La radiochirurgia è una sofisticata tecnica radioterapica non invasiva che consente di irradiare piccole lesioni intracraniche con un’elevata dose di radiazioni in modo molto preciso e accurato, provocandone la distruzione o necrosi (morte cellulare). Tale tecnica viene definita “radiochirurgia” poiché il trattamento viene eseguito in una o poche sedute (da 3 a 6) e gli effetti radicali sono simili a quelli di un intervento chirurgico sul tumore, ma in modo assolutamente non invasivo e servendosi di radiazioni al posto del bisturi. La radiochirurgia non richiede anestesia e viene eseguita in regime ambulatoriale.

Come viene effettuata?

1. fase pre-trattamento:

  • è necessario preparare un sistema di immobilizzazione personalizzato (maschera termoplastica altamente tollerabile)
  • si effettua una TAC e RMN di simulazione, durante la quale vengono acquisite le immagini per l’elaborazione del piano di cura

2. fase di trattamento:

  • una seduta quotidiana, indolore e della durata di pochi minuti. Il paziente non è in nessun momento radioattivo e può proseguire la sua normale vita familiare e lavorativa. Il medico può valutare una medicazione quotidiana con medicinali a base di cortisone per ridurre gli effetti infiammatori sul tessuto cerebrale durante e dopo il trattamento.

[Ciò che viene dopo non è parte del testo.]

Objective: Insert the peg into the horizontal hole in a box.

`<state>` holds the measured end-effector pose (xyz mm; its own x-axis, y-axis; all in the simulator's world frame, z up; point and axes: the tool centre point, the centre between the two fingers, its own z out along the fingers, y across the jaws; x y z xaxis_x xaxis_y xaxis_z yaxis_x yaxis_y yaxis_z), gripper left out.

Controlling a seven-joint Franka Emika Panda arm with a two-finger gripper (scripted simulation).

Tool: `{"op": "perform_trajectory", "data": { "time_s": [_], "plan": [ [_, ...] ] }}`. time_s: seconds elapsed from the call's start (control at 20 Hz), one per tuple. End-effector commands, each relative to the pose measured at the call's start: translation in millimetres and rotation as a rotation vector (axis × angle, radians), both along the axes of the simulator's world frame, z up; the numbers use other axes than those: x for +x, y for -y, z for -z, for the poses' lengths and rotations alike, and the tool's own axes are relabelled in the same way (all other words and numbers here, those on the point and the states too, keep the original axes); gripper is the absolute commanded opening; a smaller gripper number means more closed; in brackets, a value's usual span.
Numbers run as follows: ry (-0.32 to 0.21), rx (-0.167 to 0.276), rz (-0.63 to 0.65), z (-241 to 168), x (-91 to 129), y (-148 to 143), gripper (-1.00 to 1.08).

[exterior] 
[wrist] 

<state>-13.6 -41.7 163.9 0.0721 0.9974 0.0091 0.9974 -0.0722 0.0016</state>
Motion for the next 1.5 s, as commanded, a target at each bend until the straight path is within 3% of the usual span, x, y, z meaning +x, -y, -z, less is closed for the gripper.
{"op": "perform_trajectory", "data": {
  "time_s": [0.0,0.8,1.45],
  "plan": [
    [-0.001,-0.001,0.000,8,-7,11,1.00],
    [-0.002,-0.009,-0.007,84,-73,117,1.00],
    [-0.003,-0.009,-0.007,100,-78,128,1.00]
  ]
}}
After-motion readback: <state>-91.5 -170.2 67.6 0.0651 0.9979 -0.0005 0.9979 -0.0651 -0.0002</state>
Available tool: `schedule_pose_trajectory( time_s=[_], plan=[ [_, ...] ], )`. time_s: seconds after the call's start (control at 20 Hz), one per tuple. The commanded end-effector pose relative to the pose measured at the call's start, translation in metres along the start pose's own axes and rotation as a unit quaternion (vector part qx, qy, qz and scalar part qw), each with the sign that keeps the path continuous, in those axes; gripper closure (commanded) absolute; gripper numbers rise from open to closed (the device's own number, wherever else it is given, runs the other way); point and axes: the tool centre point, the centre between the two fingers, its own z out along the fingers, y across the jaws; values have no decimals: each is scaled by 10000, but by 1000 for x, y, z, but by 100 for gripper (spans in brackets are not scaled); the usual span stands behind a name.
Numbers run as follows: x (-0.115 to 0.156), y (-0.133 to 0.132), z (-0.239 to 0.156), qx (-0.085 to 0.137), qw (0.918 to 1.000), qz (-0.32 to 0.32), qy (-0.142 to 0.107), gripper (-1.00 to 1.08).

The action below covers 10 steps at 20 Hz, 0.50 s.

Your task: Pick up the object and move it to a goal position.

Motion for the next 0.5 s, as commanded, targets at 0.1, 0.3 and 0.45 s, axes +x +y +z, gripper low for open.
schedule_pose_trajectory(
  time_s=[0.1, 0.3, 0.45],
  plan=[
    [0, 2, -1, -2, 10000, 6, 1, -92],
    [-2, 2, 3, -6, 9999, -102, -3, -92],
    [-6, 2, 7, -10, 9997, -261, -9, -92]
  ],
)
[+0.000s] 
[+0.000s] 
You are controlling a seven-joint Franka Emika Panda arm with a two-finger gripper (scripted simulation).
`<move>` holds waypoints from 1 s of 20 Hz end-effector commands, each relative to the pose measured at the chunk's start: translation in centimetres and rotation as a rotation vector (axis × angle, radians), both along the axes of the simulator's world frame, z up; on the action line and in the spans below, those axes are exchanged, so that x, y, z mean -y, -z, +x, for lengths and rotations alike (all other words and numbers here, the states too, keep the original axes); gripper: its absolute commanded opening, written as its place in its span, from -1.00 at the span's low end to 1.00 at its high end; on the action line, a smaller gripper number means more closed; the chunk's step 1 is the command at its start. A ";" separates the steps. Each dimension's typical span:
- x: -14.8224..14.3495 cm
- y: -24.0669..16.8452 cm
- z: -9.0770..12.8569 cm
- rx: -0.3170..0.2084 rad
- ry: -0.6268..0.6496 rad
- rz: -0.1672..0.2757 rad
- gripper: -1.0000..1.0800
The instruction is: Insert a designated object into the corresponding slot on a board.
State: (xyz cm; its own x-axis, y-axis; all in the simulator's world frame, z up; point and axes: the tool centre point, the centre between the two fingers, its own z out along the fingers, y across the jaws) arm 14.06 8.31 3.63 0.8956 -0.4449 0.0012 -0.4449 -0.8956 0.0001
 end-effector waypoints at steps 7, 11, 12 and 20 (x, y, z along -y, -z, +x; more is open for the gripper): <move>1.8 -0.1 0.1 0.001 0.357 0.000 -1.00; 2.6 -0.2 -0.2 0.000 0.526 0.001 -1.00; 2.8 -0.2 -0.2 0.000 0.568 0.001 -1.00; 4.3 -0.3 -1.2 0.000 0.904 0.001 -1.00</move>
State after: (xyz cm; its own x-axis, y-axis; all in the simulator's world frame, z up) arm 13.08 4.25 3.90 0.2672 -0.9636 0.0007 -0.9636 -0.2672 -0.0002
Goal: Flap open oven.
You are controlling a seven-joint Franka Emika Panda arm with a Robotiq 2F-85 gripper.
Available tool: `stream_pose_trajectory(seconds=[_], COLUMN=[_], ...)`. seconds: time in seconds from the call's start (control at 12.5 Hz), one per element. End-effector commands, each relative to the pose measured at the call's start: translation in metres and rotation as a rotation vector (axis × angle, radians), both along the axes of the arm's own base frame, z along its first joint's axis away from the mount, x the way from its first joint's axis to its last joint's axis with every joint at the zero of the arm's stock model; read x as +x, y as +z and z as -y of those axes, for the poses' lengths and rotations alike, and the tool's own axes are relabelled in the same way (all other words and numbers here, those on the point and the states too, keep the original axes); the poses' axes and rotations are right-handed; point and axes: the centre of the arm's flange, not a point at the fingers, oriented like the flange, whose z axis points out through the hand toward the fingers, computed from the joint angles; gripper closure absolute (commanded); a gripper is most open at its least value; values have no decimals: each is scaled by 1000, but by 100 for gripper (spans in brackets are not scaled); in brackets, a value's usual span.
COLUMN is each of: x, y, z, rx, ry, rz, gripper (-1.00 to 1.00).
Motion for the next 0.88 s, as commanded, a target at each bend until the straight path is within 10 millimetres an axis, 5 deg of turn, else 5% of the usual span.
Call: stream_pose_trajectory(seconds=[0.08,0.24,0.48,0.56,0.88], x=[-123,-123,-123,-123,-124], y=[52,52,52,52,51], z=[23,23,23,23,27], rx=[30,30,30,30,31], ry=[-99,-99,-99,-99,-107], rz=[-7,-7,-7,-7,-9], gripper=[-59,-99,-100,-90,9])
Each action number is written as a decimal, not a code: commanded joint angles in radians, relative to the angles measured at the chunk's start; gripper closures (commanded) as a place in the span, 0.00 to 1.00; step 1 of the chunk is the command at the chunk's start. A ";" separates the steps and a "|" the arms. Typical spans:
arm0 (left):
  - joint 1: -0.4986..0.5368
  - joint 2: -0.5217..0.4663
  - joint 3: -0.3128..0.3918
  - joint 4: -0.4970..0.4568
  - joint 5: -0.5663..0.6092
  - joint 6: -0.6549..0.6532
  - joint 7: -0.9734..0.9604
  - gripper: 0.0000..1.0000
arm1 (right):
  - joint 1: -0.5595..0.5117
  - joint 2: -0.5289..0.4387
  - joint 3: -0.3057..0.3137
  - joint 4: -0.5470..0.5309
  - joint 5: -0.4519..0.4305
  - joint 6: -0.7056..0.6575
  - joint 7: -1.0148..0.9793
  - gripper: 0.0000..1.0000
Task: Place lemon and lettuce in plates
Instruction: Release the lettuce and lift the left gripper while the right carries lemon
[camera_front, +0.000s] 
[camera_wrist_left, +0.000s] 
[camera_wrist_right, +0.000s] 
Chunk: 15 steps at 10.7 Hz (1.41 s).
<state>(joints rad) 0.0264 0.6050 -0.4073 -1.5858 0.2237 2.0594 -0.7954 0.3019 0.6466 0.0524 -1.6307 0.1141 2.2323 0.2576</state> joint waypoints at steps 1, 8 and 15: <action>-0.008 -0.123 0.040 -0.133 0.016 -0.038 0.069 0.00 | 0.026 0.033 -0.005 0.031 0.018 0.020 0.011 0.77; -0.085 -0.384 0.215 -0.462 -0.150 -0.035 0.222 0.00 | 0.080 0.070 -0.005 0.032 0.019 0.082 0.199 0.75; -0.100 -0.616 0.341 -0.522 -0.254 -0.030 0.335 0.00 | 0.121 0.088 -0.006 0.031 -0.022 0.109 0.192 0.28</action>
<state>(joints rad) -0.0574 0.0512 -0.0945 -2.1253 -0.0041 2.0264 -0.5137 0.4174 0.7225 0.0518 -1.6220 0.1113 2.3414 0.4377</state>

Per quali tumori è indicata?

La radiochirurgia cerebrale è un trattamento utilizzabile per curare:

  • meningiomi
  • metastasi cerebrali
  • neurinomi dell’acustico
  • tumori cerebrali primitivi

Chi dà l’indicazione al trattamento?

L’indicazione al trattamento viene data dallo specialista in radioterapia dopo un consulto con il paziente durante il quale vengono effettuate:

– raccolta della storia clinica del paziente

– valutazione del quadro clinico e degli esami effettuati (TAC, RMN, PET)

– valutazione dei rischi e benefici dell’eventuale trattamento

 

Disclaimer

Le informazioni riportate sono da intendersi come indicazioni generiche e non sostituiscono in alcuna maniera il parere dello specialista.